Bar News - February 9, 2007
‘See Ya’, Babe’
By: Timothy Coughlin
On Jan. 5, 2007, Strafford County Deputy Sheriff and Strafford Superior Court Chief Bailiff Roland ‘Babe’ Chagnon passed away at the age of 77 after a long illness. Chagnon began his career at the superior court in 1985 after retiring from the US Postal Service. In December 2006, Courtroom Four was named in his honor.
One day in the fall of 1991, as a young Devine Millimet associate, I drove to my first-ever hearing, which was held “up in Strafford.” Although I was simply covering a humdrum pretrial for one of the partners, I was a nervous wreck. Having needlessly studied every page of the file the night before and arriving over an hour early at the courthouse; I went up to the second floor and it was there I first encountered Babe preparing for the day’s business. He was a small-yet-handsome man with an engaging smile. He somehow exhibited both an excess of energy and a calm composure. He wore a shirt and tie, and the standard issue bailiff’s burgundy jacket, which he complimented with sky-blue slacks and black loafers. “You here for a hearing?” he asked. After introductions, he advised me that there was “nothing wrong with being early.” He then told me a story about how one of the judges once humbled a young lawyer for being late to “his courtroom.”
So began my relationship with Babe. My eight-minute pretrial concluded and as I walked the length of the second-floor corridor, I observed Babe assisting two “pro sayers” as he called them. He treated the thousands he assisted like gold. It was as though Babe was running a family-owned neighborhood business. Babe could put a terrified divorcing unemployed mother with her two crying kids pulling at her sweatshirt at relative ease. He was equally adept at authoritatively, yet so reverently, advising an angry and hung-over defendant of a domestic violence petition that he should: take off his baseball cap; remove the gum; stand when addressing the Court; and just tell the judge what happened. Babe’s dedication to his “customers” and the business of the court is only one of the many reasons why Courtroom Four was justly named after him.
Babe died last month. Strafford just isn’t the same. Babe conveyed nothing but the utmost admiration for all lawyers, court employees, judges and jurors.
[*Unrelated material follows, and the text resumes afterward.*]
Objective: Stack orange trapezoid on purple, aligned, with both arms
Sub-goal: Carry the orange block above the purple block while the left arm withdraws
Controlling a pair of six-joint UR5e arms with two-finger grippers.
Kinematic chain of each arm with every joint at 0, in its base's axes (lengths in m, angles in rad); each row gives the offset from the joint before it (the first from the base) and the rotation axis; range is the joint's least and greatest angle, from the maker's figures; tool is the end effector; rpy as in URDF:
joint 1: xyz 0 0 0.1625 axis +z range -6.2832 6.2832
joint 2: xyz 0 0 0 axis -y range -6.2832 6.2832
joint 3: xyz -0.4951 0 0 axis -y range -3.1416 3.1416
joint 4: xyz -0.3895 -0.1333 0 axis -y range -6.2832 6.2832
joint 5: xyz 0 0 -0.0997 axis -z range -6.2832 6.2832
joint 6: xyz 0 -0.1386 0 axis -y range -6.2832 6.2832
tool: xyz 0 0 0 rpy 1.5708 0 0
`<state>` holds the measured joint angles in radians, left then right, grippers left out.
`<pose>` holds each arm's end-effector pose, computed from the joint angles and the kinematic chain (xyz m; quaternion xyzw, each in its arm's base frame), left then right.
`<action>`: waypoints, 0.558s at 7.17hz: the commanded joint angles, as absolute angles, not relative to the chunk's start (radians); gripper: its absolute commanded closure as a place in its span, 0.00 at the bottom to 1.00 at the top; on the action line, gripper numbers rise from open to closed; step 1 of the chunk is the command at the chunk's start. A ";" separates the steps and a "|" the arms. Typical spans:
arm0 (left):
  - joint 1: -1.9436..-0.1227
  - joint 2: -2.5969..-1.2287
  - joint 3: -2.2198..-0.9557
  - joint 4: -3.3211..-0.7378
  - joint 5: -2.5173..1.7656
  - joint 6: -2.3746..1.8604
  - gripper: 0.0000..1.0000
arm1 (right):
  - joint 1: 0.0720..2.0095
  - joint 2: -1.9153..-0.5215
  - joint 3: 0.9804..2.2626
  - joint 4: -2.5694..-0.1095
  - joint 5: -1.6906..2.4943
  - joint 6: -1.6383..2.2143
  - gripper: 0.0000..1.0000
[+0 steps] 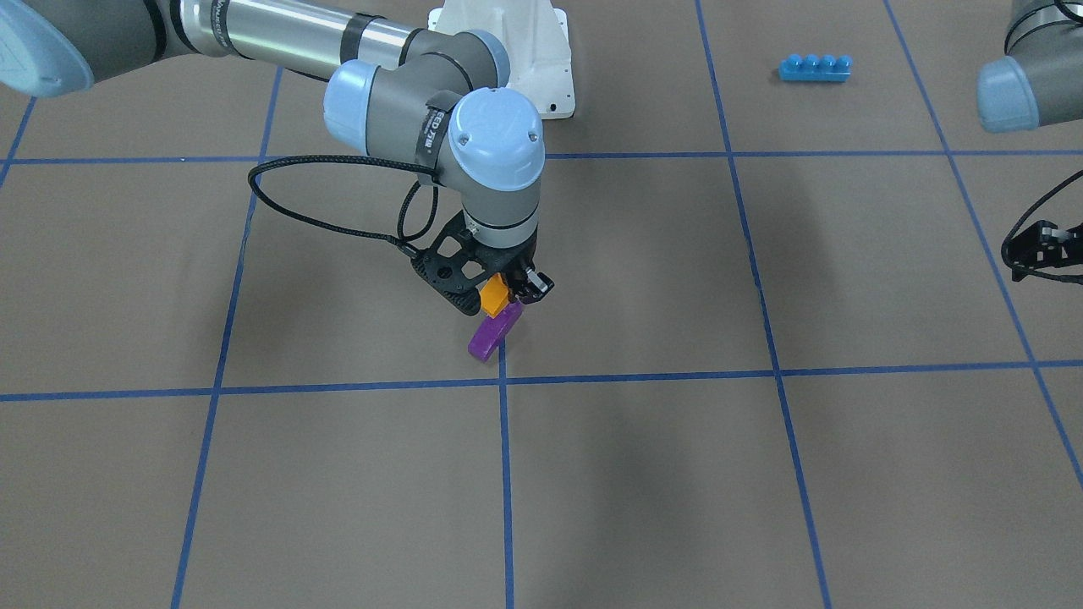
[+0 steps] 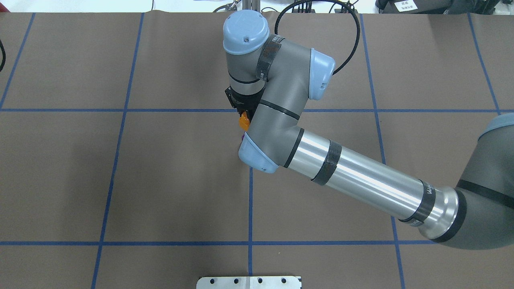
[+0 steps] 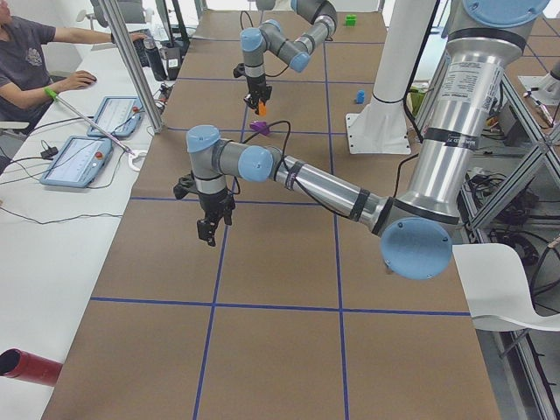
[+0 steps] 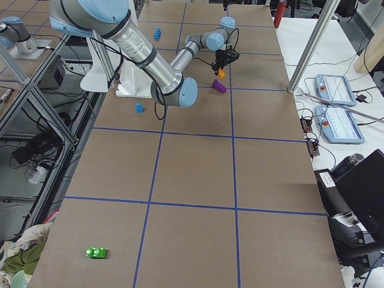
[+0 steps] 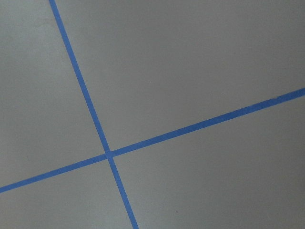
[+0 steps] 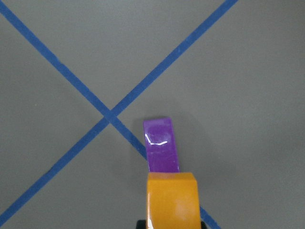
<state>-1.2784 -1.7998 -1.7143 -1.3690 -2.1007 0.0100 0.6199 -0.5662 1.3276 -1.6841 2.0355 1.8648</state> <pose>0.1106 -0.5868 0.6038 0.0447 0.2699 0.1669 0.9473 -0.6538 -0.5541 0.1979 -0.1651 -0.3412 0.3412 0.8602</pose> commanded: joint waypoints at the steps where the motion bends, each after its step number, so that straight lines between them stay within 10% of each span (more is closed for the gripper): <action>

You knew his favorites, but his authentic respect for the system prevented him from disparaging any court personnel—they were family. Babe was at the same time quick-witted, appropriately opinionated, tremendously perceptive, and a world-class storyteller.
Over the years, I’d occasionally ask him about other attorneys, attempting to get the skinny on my opponents. He’d say things from “you’d be smart to buckle up your chin strap with that guy” to “ah, he just mails it in”; or, from “she’s one of the best around” to “not the judges’ favorite.”
It was Babe’s stories that gave you insight into what he thought of people. He wouldn’t simply tell you his opinions. He’d instead tell you an anecdotal account and let you decide. He spoke highly of almost everyone, even “Republicans,” unless they were either disrespectful or pretentious. Pretentiousness particularly perturbed Babe. But I realized over the years that even those sorts never knew what Babe actually thought of them. He treated the lawyers, jurors, litigants and others visiting Strafford like we treat only our favorite clients.
As I was leaving the courthouse that first autumn day, Babe noticed and made sure to say “See ya’, Tim.” That was over a decade and a half ago, and ever since I always took pleasure in going back to visit with Babe. It’s ironic that a Strafford County bailiff would be the first to make me feel like a truly welcomed member of the Bar. After relocating to the Seacoast and going “up to Strafford” more often, I found myself leaving early so I’d make sure I had a few minutes to talk with Babe, before the distractive pace of the court’s business took us our separate ways.
I really miss Babe. Before his departure, whenever I drove to Strafford, foremost in my mind was seeing Roland “Babe” Chagnon. I couldn’t wait to see him. I never told anyone that before. I neglected to tell Babe before he passed. Then again, he probably knew that.
Timothy C. Coughlin is managing partner of Coughlin Rainboth Murphy & Lown of Portsmouth.